You are asked to reproduce the listing exactly and to omit its pictures.

[Provided material]

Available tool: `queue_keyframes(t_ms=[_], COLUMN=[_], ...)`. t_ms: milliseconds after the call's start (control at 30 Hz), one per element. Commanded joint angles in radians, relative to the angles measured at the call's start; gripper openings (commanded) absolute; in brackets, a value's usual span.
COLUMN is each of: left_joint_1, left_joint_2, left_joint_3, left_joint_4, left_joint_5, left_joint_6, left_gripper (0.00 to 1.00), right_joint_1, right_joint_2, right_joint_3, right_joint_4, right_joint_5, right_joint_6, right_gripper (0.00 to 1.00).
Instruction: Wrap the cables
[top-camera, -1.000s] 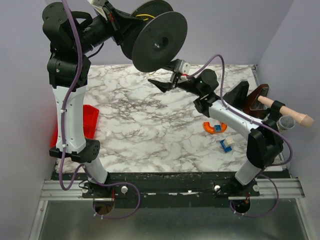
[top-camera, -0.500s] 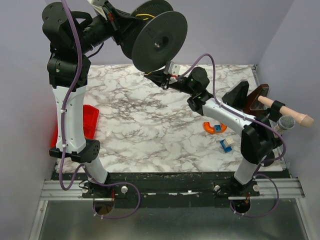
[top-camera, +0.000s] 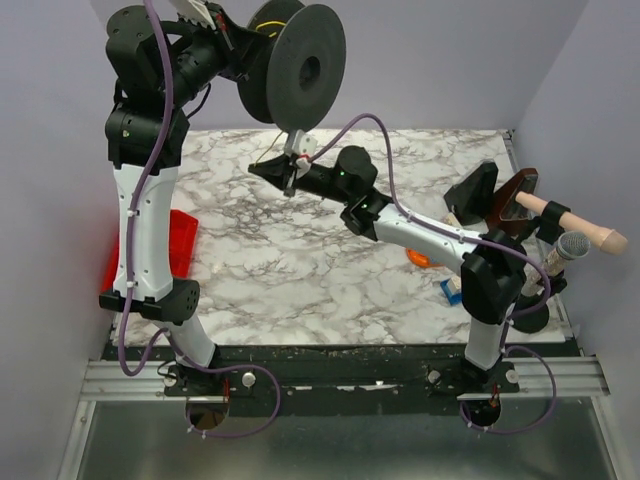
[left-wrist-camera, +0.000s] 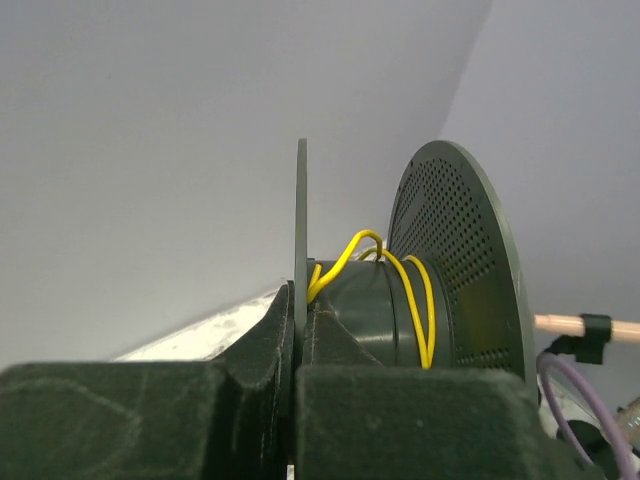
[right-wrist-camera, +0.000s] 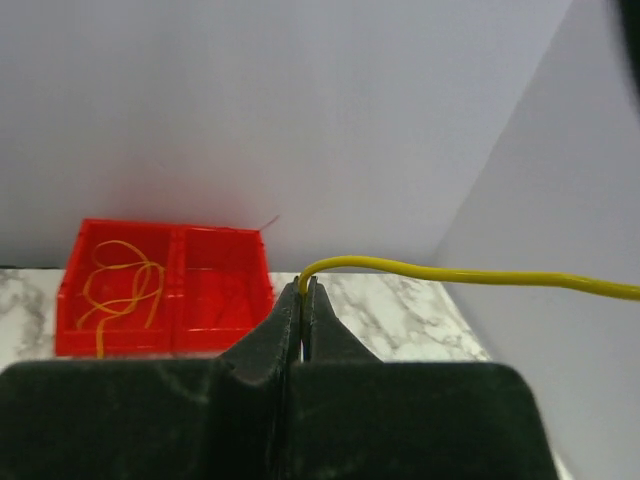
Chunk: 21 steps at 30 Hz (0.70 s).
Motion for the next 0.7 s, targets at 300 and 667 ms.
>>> queue_keyframes(t_ms=[300,667], left_joint_1=[-0.005,-0.005], left_joint_2=[-0.131,-0.229], left_joint_3=[-0.476,-0.839], left_joint_4=[0.083,-0.011], left_joint_5=[-0.289,-0.038], left_joint_6=[0.319,0.76], left_gripper=[0.0,0.0], right_joint_1=[0.18,0.041], right_joint_2=[-0.057,-0.189], right_joint_3=[0.078,0.193], right_joint_4=[-0.253,-0.596], right_joint_5=[0.017,-0.276], right_joint_6=[0.112,0.283], right_gripper=[0.01,0.01])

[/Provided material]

> Task solution:
Available tool: `queue_keyframes(t_ms=[_], COLUMN=[_], ...)`. t_ms: milliseconds after the call's start (control at 30 Hz), one per element. Commanded joint angles in radians, relative to the angles measured at the call's start; gripper openings (commanded) absolute; in brackets, a value's usual span.
COLUMN is each of: left_joint_1, left_joint_2, left_joint_3, left_joint_4, left_joint_5, left_joint_6, left_gripper (0.00 to 1.00), right_joint_1, right_joint_2, right_joint_3, right_joint_4, right_joint_5, right_joint_6, right_gripper (0.00 to 1.00).
Instruction: Wrap the cables
[top-camera, -1.000s] 
[top-camera, -0.500s] 
[top-camera, +0.000s] 
[left-wrist-camera, +0.000s] 
[right-wrist-camera, +0.000s] 
Chunk: 21 steps at 30 Hz (0.70 s).
Motion for the next 0.7 s, targets at 300 and 667 ms.
>>> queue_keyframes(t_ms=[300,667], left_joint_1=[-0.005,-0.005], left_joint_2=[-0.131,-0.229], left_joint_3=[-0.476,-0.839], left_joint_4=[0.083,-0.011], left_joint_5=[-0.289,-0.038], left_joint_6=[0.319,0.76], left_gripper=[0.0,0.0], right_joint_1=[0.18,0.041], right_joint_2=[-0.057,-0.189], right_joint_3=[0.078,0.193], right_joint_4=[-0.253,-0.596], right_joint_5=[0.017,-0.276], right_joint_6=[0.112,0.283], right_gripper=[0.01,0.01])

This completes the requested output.